On the reserves, Daniels said, commanders frequently speak with soldiers considering running for political office to remind them of what is and is not allowed, such as using their uniform or rank in their campaign. It’s unclear, however, what consequences soldiers may face if the policies are violated.

Troops in formation
U.S. Soldiers and Airmen from National Guard units across the country stand in formation in front of the United States Capitol in Washington DC, 2021. (U.S. Army National Guard Photo/Sgt. Andrew Walker)

“We try to work with anyone who comes to any office to make sure they get advice through the [public affairs] people, through their leadership, through whoever else we need – lawyers – to help them understand what’s acceptable and what’s not under all the different regulations,” Daniels said. She added that they sometimes had to do “follow-ups” to “reinforce some of those messages,” emphasizing the element of reinforcement in a way that insinuated it probably wasn’t a pleasant conversation to have.

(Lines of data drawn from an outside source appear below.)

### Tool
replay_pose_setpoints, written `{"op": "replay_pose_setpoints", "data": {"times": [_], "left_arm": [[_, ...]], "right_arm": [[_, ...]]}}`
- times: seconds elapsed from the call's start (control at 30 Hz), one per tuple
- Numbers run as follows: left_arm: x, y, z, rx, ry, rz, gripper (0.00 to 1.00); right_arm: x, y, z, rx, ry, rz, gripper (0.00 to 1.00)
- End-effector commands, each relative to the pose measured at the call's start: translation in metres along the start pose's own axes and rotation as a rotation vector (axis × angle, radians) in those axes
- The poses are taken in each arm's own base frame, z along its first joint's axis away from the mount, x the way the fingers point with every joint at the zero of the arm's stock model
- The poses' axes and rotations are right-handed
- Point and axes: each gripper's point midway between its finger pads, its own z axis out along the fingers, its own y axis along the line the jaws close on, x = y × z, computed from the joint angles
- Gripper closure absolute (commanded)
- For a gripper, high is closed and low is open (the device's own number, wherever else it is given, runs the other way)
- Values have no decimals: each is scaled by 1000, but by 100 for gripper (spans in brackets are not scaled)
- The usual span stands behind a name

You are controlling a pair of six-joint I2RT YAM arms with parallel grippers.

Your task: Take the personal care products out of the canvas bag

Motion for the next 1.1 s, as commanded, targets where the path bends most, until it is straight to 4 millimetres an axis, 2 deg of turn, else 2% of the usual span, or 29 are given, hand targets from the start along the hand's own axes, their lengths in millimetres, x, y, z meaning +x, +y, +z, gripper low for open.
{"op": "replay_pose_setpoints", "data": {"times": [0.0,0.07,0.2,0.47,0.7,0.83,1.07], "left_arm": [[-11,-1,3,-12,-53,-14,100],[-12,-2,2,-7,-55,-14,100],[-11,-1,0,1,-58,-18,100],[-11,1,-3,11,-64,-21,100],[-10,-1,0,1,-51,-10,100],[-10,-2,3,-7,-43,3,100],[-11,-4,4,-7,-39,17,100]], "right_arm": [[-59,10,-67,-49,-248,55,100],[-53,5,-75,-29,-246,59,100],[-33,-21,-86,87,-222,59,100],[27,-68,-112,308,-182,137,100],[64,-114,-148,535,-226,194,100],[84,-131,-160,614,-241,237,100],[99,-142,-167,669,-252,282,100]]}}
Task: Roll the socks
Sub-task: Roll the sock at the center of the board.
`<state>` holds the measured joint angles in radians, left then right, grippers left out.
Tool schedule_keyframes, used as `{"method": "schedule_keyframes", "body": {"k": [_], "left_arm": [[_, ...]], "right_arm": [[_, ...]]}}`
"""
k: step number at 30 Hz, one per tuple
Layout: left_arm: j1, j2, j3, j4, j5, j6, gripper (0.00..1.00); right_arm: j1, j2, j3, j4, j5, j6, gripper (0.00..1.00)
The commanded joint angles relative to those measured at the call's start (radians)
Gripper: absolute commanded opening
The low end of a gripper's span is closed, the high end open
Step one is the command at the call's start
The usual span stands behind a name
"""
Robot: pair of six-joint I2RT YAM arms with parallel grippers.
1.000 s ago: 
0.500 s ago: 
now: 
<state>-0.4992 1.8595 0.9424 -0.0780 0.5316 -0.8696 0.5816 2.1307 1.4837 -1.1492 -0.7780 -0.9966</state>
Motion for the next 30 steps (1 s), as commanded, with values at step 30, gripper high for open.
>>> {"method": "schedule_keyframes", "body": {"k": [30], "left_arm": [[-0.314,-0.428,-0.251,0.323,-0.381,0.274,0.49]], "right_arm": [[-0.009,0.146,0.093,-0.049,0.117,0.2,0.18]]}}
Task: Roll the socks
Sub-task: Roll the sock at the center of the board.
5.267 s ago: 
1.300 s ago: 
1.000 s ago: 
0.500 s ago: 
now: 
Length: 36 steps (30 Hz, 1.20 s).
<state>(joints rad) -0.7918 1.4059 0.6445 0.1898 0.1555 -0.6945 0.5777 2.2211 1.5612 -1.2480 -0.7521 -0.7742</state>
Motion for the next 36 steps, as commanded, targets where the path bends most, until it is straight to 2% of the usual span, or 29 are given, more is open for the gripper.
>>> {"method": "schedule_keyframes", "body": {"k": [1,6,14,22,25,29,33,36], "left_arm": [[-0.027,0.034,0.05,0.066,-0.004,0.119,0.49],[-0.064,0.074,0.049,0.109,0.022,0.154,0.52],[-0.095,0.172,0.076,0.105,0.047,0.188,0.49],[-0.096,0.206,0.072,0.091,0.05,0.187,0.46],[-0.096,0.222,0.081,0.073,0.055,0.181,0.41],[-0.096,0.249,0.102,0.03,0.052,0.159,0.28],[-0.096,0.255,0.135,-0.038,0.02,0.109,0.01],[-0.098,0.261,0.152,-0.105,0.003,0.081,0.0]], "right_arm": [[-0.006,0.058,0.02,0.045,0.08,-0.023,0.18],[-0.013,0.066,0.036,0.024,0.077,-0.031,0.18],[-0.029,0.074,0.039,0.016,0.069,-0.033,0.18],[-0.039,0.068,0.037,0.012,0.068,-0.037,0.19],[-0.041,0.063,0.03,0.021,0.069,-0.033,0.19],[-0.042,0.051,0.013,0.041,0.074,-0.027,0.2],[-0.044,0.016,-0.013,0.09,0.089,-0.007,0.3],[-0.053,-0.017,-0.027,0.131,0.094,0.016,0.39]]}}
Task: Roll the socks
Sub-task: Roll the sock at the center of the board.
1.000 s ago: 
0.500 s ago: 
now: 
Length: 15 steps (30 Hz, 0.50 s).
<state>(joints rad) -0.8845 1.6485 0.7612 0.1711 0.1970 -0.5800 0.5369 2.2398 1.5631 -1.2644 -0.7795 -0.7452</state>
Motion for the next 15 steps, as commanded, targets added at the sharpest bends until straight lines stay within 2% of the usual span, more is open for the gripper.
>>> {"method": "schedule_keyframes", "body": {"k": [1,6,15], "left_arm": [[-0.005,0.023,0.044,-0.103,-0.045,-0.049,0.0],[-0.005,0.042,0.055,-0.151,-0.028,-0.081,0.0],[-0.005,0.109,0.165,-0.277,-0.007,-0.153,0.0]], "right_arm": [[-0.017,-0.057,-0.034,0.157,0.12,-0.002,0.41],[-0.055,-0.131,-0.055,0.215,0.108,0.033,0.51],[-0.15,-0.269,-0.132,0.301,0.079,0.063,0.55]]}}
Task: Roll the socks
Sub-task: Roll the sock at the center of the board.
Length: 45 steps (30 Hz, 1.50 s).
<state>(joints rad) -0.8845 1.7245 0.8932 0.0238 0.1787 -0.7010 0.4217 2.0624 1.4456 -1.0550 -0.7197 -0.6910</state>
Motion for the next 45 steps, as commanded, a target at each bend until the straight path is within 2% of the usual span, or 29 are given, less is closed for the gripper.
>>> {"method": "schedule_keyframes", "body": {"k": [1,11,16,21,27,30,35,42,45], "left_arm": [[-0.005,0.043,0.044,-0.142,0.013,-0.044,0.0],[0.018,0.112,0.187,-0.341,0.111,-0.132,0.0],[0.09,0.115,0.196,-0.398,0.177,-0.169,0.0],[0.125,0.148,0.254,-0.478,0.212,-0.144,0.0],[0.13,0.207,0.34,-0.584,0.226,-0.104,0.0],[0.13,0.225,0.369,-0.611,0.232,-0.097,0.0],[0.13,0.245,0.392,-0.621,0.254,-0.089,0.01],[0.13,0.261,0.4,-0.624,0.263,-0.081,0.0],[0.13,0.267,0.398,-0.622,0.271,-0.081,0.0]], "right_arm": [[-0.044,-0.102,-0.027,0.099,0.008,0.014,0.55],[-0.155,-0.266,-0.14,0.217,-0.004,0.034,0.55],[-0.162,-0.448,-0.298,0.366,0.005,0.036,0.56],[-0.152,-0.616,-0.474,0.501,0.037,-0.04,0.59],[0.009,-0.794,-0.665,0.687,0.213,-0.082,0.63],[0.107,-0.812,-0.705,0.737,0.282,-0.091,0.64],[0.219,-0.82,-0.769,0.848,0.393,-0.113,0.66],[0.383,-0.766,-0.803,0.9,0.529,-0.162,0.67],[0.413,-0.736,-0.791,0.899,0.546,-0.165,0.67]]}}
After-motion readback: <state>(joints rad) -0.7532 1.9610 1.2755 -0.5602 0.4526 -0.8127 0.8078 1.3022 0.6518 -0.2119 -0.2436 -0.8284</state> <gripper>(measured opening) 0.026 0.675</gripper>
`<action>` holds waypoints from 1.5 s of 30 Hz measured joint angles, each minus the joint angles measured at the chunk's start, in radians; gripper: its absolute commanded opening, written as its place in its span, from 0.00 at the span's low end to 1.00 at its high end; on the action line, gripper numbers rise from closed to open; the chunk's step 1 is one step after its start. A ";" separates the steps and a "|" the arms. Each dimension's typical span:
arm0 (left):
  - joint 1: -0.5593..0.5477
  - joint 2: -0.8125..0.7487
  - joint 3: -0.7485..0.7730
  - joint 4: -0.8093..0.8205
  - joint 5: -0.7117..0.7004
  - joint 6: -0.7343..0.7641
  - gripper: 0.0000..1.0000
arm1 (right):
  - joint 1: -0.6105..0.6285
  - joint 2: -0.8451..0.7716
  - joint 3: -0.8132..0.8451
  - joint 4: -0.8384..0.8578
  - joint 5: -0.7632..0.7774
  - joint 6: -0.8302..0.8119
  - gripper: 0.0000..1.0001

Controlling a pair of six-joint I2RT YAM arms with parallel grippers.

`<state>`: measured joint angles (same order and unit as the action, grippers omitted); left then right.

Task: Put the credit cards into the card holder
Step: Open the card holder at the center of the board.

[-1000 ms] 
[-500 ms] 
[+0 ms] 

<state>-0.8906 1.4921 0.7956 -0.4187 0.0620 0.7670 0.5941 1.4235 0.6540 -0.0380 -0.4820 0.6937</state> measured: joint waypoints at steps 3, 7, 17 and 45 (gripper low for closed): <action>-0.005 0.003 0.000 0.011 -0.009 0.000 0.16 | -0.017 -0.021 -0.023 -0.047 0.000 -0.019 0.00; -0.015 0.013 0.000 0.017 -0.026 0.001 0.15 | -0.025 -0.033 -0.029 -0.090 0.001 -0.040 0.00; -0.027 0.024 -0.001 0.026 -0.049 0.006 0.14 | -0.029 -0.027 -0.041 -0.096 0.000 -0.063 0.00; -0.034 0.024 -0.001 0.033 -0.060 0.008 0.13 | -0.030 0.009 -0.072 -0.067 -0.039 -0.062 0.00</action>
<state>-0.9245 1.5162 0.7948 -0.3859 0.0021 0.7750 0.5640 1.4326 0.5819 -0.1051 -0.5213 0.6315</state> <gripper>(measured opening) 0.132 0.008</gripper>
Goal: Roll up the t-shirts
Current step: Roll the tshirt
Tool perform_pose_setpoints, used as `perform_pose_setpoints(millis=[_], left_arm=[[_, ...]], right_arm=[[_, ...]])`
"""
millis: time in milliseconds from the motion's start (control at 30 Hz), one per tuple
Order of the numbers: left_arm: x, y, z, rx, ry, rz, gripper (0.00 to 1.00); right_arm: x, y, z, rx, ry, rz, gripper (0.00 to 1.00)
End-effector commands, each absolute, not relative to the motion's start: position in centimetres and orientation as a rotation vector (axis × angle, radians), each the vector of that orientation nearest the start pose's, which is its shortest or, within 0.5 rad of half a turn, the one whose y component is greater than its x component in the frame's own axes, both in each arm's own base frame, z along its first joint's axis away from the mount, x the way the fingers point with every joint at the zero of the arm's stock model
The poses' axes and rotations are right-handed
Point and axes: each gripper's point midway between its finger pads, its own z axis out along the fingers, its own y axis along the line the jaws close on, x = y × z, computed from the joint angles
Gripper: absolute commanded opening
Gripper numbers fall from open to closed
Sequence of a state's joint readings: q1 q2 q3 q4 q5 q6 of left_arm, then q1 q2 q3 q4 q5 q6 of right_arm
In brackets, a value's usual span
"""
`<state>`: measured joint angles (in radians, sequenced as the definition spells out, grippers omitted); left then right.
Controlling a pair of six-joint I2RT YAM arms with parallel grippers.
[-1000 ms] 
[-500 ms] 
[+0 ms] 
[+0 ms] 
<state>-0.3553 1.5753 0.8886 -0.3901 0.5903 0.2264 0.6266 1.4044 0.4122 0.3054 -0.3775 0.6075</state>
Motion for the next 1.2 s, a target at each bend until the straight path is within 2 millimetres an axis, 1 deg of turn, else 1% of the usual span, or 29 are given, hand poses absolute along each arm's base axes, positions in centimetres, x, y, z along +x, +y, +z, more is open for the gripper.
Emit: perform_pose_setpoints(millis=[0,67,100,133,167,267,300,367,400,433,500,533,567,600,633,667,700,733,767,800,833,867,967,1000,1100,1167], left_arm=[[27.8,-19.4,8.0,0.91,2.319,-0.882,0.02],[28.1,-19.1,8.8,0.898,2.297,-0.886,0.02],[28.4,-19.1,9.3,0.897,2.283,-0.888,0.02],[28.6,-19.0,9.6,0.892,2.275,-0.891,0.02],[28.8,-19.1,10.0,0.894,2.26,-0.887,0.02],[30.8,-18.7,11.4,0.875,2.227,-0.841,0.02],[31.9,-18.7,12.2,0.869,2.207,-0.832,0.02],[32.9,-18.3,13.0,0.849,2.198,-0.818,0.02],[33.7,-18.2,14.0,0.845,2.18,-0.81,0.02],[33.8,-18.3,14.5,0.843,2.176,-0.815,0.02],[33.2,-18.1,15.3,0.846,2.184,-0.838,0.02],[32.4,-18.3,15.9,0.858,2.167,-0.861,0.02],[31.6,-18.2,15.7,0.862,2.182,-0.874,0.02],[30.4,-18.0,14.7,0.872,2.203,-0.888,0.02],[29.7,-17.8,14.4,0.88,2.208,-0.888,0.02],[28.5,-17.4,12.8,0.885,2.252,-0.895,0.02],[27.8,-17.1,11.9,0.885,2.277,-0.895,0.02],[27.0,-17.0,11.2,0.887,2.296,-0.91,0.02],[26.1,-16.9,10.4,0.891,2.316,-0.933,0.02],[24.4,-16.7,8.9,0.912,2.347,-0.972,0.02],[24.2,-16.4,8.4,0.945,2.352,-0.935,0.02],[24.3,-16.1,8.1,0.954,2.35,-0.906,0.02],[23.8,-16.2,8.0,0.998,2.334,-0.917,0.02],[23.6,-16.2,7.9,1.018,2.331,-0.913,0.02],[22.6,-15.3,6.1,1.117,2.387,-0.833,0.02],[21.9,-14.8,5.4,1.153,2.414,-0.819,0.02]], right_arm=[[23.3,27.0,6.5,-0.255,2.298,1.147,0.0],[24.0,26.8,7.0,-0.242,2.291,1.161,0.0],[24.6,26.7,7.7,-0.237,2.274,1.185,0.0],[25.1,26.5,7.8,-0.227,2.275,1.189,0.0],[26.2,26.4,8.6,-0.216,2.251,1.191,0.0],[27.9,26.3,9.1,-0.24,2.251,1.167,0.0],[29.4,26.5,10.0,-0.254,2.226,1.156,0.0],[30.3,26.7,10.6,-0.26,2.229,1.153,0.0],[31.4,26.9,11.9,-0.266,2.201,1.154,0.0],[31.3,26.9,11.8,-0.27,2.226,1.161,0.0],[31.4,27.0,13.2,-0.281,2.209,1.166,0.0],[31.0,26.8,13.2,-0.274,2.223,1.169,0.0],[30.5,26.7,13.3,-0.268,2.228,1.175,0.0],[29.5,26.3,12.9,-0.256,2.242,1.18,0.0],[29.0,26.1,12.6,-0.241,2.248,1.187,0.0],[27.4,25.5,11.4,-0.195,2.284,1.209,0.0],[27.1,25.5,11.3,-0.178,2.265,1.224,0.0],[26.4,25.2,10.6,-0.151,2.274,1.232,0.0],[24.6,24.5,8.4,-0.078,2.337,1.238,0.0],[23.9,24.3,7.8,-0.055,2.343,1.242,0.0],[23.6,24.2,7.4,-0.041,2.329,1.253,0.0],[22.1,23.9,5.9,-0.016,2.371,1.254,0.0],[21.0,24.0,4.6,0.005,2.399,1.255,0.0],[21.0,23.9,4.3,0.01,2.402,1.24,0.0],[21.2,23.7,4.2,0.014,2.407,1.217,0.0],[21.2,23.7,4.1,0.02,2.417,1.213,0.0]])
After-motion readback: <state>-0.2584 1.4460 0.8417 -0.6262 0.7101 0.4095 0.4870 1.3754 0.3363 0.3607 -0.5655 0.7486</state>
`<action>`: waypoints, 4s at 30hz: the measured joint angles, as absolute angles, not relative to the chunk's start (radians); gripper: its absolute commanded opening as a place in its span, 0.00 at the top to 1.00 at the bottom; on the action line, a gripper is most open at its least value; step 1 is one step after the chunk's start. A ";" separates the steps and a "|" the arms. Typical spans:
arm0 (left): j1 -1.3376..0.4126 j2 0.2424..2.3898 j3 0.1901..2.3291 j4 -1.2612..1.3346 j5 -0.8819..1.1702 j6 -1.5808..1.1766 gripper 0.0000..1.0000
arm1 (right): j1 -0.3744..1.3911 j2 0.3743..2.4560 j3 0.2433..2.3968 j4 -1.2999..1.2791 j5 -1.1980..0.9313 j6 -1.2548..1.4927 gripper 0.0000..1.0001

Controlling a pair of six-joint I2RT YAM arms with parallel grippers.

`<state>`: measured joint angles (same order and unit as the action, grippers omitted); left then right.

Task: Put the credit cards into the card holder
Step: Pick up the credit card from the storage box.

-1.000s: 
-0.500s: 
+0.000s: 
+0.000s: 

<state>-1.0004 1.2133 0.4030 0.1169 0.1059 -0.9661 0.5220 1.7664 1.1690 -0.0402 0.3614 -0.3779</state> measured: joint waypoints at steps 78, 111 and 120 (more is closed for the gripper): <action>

There was one reserve lieutenant in particular who needed to be reminded of the rules, she said, without specifying who.

“We had to reinforce several times: “You crossed a line. It’s a uniform. Is there a camouflage and your name on it? Is your rank on it? So you can’t wear it. Even if it’s your solid uniform, it still has your rank on it, you can’t – no, it doesn’t fit in an ad. You can’t do it,” Daniels said. “You’d think it would be quite clear and easy, but people are so proud of their service that they want to show it. It’s like yes, but you can’t do that. Prohibited.”